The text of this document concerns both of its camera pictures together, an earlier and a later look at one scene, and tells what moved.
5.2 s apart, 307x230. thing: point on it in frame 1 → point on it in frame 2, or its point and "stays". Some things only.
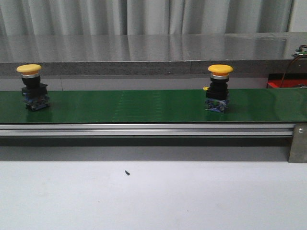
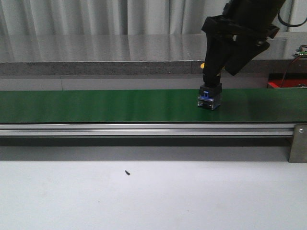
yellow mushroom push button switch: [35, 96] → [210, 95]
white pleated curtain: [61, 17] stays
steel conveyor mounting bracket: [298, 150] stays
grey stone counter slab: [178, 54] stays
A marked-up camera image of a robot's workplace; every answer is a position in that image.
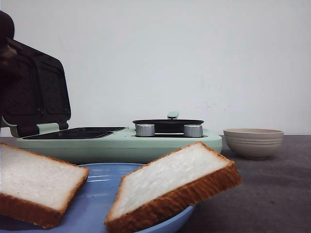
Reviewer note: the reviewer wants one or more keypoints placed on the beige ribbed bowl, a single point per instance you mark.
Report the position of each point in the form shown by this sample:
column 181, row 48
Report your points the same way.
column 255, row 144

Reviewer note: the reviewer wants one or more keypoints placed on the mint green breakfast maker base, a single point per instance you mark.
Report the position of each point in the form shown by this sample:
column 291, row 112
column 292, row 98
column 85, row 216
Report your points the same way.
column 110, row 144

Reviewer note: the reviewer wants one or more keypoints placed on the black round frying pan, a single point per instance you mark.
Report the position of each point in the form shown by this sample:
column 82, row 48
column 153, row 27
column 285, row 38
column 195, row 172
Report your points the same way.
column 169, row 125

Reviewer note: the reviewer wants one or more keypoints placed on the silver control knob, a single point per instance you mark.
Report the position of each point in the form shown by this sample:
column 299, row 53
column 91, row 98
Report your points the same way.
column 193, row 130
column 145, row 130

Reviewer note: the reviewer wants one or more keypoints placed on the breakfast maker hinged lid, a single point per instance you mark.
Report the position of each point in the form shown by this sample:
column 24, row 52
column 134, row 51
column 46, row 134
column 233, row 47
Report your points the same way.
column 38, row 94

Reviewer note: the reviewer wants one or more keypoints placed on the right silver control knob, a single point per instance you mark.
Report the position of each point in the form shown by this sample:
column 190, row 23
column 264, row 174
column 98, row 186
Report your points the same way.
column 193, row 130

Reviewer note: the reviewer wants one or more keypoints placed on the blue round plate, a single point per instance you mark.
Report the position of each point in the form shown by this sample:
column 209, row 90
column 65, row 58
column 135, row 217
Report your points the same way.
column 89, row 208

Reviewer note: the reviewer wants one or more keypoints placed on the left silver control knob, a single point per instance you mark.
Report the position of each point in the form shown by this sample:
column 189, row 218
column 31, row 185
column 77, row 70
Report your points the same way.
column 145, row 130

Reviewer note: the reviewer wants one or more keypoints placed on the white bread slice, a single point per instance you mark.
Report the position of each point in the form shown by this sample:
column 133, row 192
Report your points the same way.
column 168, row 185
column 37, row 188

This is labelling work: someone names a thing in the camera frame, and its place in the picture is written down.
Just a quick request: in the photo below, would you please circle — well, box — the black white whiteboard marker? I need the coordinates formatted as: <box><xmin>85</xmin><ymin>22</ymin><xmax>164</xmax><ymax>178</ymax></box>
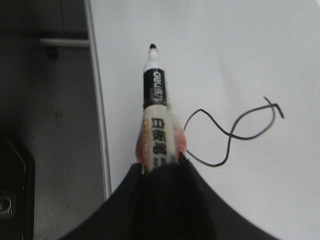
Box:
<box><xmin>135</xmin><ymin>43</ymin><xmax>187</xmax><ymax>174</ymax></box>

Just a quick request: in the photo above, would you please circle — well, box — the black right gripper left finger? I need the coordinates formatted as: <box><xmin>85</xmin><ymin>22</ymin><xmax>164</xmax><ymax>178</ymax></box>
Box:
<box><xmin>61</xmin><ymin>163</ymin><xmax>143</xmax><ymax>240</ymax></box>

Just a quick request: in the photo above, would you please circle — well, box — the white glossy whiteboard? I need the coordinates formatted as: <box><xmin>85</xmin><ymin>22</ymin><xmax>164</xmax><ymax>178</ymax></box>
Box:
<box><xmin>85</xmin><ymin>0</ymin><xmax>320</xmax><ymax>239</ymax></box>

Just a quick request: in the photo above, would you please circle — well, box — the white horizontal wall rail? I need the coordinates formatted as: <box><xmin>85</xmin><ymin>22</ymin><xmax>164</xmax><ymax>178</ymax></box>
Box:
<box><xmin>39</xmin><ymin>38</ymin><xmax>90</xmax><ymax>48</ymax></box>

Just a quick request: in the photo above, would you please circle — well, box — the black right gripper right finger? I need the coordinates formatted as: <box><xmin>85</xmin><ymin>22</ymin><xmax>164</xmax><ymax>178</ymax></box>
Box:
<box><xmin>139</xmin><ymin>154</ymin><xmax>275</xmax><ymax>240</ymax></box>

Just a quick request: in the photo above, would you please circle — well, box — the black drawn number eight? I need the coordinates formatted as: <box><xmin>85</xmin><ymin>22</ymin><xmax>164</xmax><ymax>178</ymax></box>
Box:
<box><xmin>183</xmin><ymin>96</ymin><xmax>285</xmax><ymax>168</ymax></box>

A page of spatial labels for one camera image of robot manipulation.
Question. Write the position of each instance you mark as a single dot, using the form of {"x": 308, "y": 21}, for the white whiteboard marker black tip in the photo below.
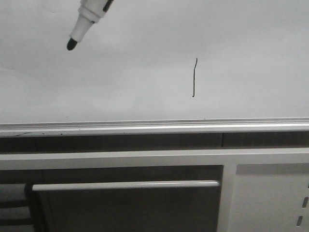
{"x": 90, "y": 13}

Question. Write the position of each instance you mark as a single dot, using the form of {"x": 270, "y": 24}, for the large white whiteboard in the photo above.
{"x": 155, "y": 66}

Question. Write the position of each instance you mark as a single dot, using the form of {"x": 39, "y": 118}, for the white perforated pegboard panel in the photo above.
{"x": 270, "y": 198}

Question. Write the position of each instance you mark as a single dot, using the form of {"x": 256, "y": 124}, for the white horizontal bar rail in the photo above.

----

* Directions for this task
Find the word "breakfast" in the records, and report each line that has it.

* Written solution
Reviewer note: the reviewer wants one or more keypoints placed on the mint green breakfast maker base, a single point per instance you mark.
Reviewer note: the reviewer wants one or more keypoints placed on the breakfast maker hinged lid, a single point per instance you mark.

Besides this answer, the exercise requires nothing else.